Lukova’s work is included in the permanent collections of the New York Museum of Modern Art, the Denver Art Museum, the National Library of France, the Hong Kong Heritage Museum, the Belgium Centre for Engravings and Prints, the Library of Congress, and the World Bank in Washington, D.C. 

Katie Bramell, director of museum experiences, explains that the National Underground Railroad Freedom Center is refocusing on the current social justice movements and injustices that we still see today in the country. Connecting current events to the past helps people understand why these things are still happening. 

“When I saw this exhibit [“Designing Justice”], I thought this was the perfect tie-in to all of that. It has a beautiful visual piece but also that great programming capability that’s going to allow us to talk about these injustices,” says Bramell. 

She invited Lukova to bring her thought-provoking traveling exhibition to the Freedom Center. “Art is so powerful. It has the potential to inspire advocacy, empathy, and action,” Bramell says. 

Designing Justice opens at the Freedom Center on October 8 and runs through March 22, 2022. Lukova uses mostly images — metaphors and stylistic elements — instead of written text in her 63-piece exhibition, which covers everything from corruption and inequality to censorship and immigration. Other themes include ecology, hunger, women’s rights, health coverage, human trafficking, war, peace, and human solidarity. Some pieces were done more than 10 years ago, yet they are still relevant today. 

Though much of her art depicts negative or difficult issues, people often tell Lukova that they walk away from her exhibit feeling uplifted.

“My general message is that with good intention, we can resolve [these negative issues] and create something better for us, for the world, and for society,” says Lukova. “The fact that [artists] address something is already a positive step to solving it, but if we don’t speak about it, it can get worse.”

Lukova hopes that her exhibition, which addresses essential themes of humanity and injustices worldwide, will help viewers develop empathy for social and cultural issues. She cites the Greek tragedies and how they were written for the same purpose — to evoke empathy in the audience.

“When you empathize with the suffering of someone else, that triggers a desire to do something good to fix the wrong,” says Lukova. 

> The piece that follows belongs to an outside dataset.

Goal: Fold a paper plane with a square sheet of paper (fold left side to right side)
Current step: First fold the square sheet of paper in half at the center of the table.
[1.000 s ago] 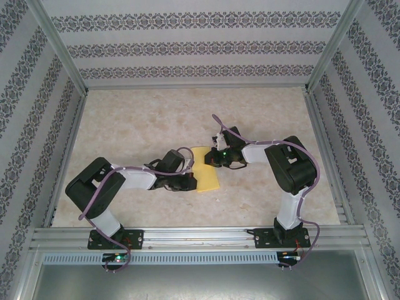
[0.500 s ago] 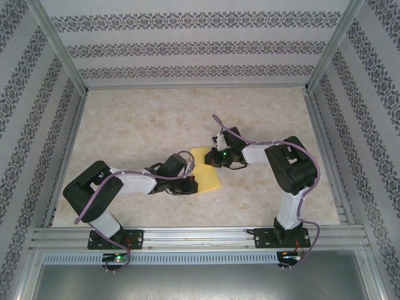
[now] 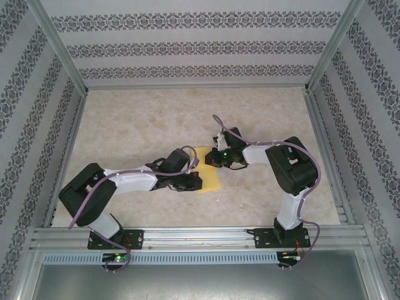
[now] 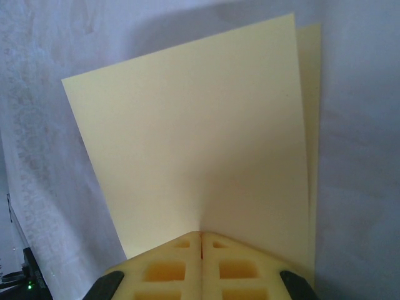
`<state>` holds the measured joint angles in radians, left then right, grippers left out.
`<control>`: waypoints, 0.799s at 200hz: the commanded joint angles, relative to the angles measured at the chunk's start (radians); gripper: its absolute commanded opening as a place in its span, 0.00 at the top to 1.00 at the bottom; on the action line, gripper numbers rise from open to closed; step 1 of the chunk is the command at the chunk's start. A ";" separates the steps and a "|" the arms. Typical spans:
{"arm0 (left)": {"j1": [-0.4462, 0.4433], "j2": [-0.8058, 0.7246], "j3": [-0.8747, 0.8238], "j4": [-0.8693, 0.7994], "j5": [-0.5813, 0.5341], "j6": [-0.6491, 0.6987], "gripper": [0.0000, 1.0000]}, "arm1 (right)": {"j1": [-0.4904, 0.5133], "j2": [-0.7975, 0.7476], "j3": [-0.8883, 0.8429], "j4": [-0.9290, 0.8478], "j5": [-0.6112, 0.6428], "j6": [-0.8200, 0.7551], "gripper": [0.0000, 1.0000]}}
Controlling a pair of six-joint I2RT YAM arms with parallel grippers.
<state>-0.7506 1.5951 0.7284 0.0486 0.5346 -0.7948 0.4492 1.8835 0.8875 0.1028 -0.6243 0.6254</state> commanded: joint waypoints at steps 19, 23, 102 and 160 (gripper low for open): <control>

Bramell agrees that evoking empathy is an essential element when we talk about combating racial injustices. 

“Art is such a great way to do that because it’s not as intimidating as history-based lectures and things of that nature,” she says. 

Lukova is quick to point out the difference between the art we see in galleries and in mass culture, where there is often unnecessary violence or cruelty, such as in Hollywood movies and video games. 

“It has to be done in an artful way,” says Lukova. “You have to trigger the most noble impulses in the soul. I think being an artist is as serious as being a doctor or a pilot. Art has a huge impact on people — especially young people. An artist is responsible for shaping people’s reactions and lives. Historically, great pieces of art have been banned or even destroyed. She maintains that for these artists, creativity and morality were inseparable. “People will say truth is a relative notion, but in our hearts, we know there is right and wrong,” Lukova says. “If you are true to your beliefs, that’s where the most powerful pieces of art come from.”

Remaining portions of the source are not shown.